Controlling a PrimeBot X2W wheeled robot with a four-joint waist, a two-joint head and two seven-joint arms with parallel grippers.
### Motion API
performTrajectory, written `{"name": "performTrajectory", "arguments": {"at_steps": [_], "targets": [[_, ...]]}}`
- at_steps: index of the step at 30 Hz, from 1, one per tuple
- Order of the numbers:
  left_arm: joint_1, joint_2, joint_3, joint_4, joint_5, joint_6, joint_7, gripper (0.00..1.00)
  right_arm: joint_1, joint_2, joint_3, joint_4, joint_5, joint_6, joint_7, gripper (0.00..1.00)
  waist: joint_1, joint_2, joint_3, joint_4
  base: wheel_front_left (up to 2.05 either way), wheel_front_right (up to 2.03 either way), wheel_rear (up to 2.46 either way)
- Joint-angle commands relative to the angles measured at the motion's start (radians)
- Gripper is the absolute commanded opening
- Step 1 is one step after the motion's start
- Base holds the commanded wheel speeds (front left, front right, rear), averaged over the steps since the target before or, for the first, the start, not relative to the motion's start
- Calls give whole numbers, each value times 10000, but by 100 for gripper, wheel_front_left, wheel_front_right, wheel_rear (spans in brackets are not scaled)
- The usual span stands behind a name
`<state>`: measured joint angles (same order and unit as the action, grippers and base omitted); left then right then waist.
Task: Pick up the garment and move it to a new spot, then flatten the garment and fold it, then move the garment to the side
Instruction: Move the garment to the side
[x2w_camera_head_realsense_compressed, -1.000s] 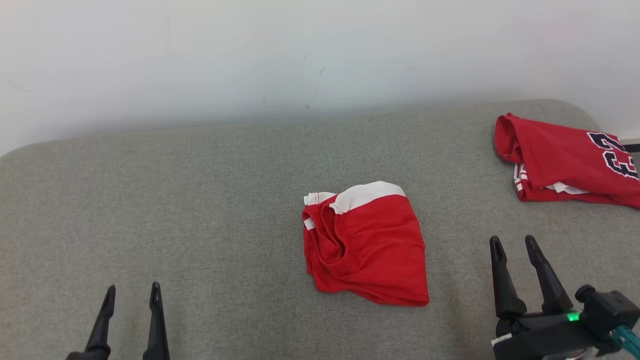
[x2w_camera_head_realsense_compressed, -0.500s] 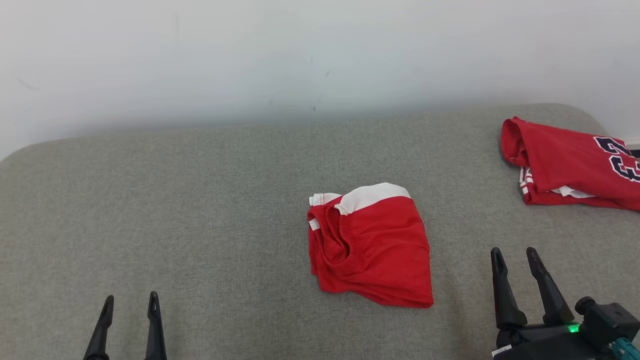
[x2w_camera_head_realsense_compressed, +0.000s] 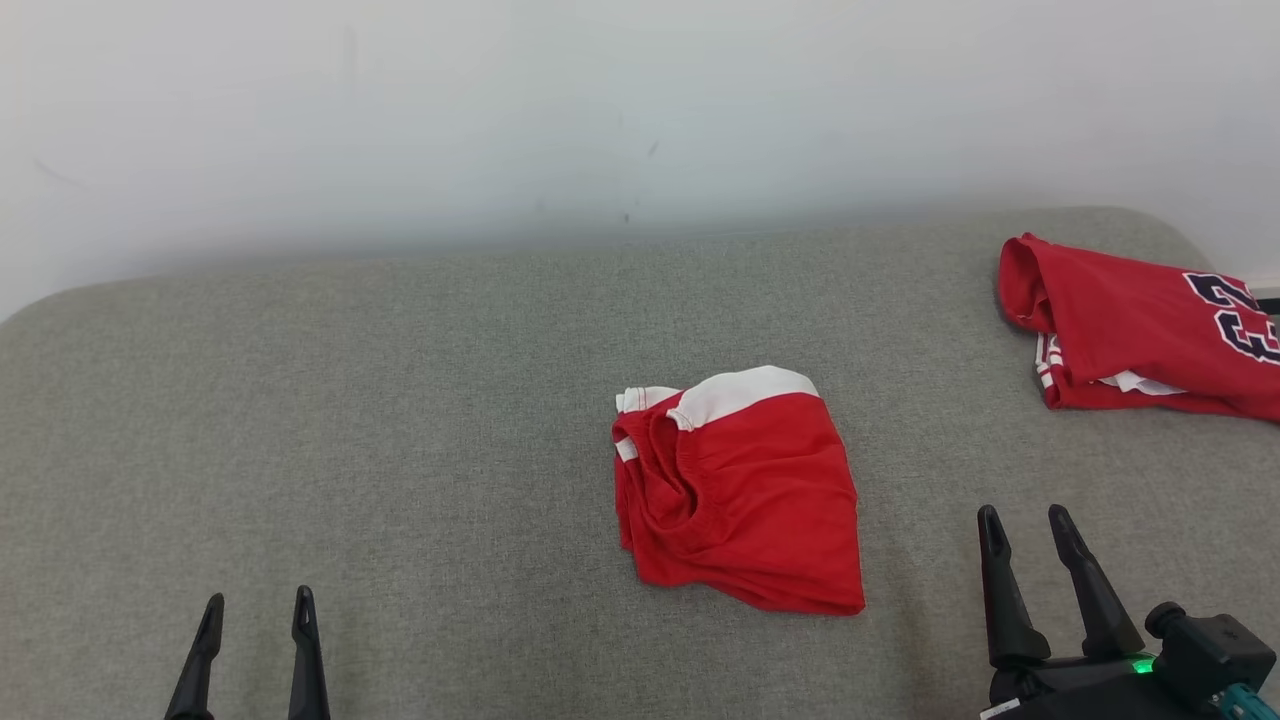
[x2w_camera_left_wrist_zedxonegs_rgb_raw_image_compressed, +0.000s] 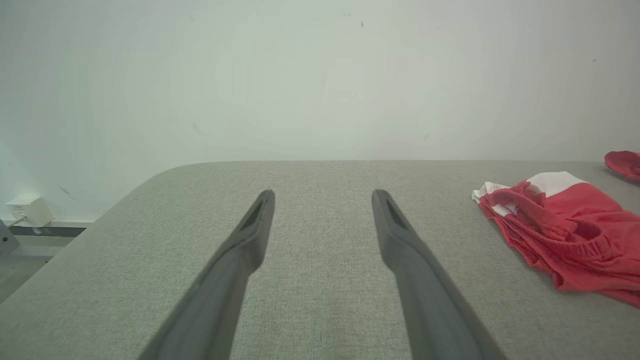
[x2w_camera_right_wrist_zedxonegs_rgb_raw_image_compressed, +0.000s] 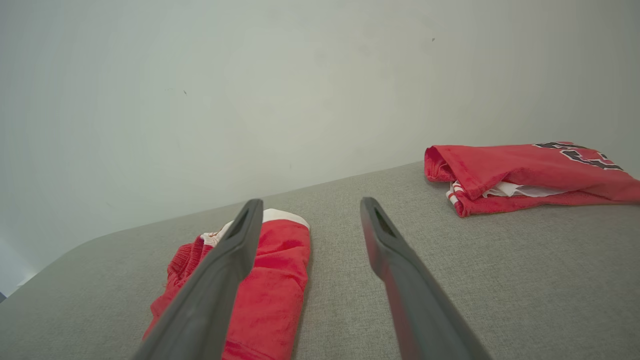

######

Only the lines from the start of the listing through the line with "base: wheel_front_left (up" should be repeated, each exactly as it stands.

ANSWER FOR THE TASK:
Controlling a PrimeBot X2W wheeled robot with a four-joint waist, a two-joint head and two seven-joint arms with parallel grippers.
### Motion API
performTrajectory, written `{"name": "performTrajectory", "arguments": {"at_steps": [_], "targets": [[_, ...]]}}`
- at_steps: index of the step at 30 Hz, from 1, one per tuple
- Order of the numbers:
  left_arm: joint_1, joint_2, joint_3, joint_4, joint_5, joint_6, joint_7, gripper (0.00..1.00)
  right_arm: joint_1, joint_2, joint_3, joint_4, joint_5, joint_6, joint_7, gripper (0.00..1.00)
  waist: joint_1, joint_2, joint_3, joint_4
  base: wheel_front_left (up to 2.05 either way), wheel_front_right (up to 2.03 either way), wheel_rear (up to 2.46 either way)

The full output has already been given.